Instructions to follow: Report every line in the listing below where the string "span" shows up.

/---

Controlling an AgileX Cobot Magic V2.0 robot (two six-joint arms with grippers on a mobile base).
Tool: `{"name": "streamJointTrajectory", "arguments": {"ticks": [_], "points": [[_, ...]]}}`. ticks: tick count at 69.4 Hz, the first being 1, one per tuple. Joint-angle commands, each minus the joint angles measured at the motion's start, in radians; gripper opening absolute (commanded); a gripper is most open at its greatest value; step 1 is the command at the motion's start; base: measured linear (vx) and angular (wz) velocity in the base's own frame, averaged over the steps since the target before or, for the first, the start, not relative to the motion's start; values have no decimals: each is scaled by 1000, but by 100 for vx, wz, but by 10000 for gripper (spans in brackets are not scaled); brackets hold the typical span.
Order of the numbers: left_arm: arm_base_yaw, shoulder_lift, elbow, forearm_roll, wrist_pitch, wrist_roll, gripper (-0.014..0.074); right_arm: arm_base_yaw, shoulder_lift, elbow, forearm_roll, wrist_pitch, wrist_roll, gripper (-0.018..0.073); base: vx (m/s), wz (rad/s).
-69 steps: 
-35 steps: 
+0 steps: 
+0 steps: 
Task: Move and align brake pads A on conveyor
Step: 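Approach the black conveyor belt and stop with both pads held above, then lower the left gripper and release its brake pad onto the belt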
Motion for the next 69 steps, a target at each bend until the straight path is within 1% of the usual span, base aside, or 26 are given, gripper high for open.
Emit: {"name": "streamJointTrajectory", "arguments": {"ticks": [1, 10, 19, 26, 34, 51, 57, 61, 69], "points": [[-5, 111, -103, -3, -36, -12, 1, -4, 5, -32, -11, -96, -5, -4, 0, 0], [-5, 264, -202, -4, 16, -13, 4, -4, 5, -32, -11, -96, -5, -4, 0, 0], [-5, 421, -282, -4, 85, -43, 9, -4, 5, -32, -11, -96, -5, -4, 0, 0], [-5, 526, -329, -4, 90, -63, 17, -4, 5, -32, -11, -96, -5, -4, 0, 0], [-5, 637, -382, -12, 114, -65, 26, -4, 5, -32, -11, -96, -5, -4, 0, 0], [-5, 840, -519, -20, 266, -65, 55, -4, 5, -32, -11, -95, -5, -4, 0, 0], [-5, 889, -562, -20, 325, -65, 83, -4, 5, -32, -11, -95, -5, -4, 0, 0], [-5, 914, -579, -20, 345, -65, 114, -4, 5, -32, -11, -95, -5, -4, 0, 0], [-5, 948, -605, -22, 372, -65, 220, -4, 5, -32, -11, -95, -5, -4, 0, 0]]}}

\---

The answer:
Tool: `{"name": "streamJointTrajectory", "arguments": {"ticks": [_], "points": [[_, ...]]}}`. ticks: tick count at 69.4 Hz, the first being 1, one per tuple. Joint-angle commands, each minus the joint angles measured at the motion's start, in radians; gripper opening absolute (commanded); a gripper is most open at its greatest value; step 1 is the command at the motion's start; base: measured linear (vx) and angular (wz) velocity in the base's own frame, averaged over the steps since the target before or, for the first, the start, not relative to the motion's start; values have no decimals: each is scaled by 1000, but by 100 for vx, wz, but by 10000 for gripper (spans in brackets are not scaled); brackets hold the typical span.
Motion for the next 69 steps, a target at each bend until the straight path is within 1% of the usual span, base aside, or 26 are given, gripper high for open.

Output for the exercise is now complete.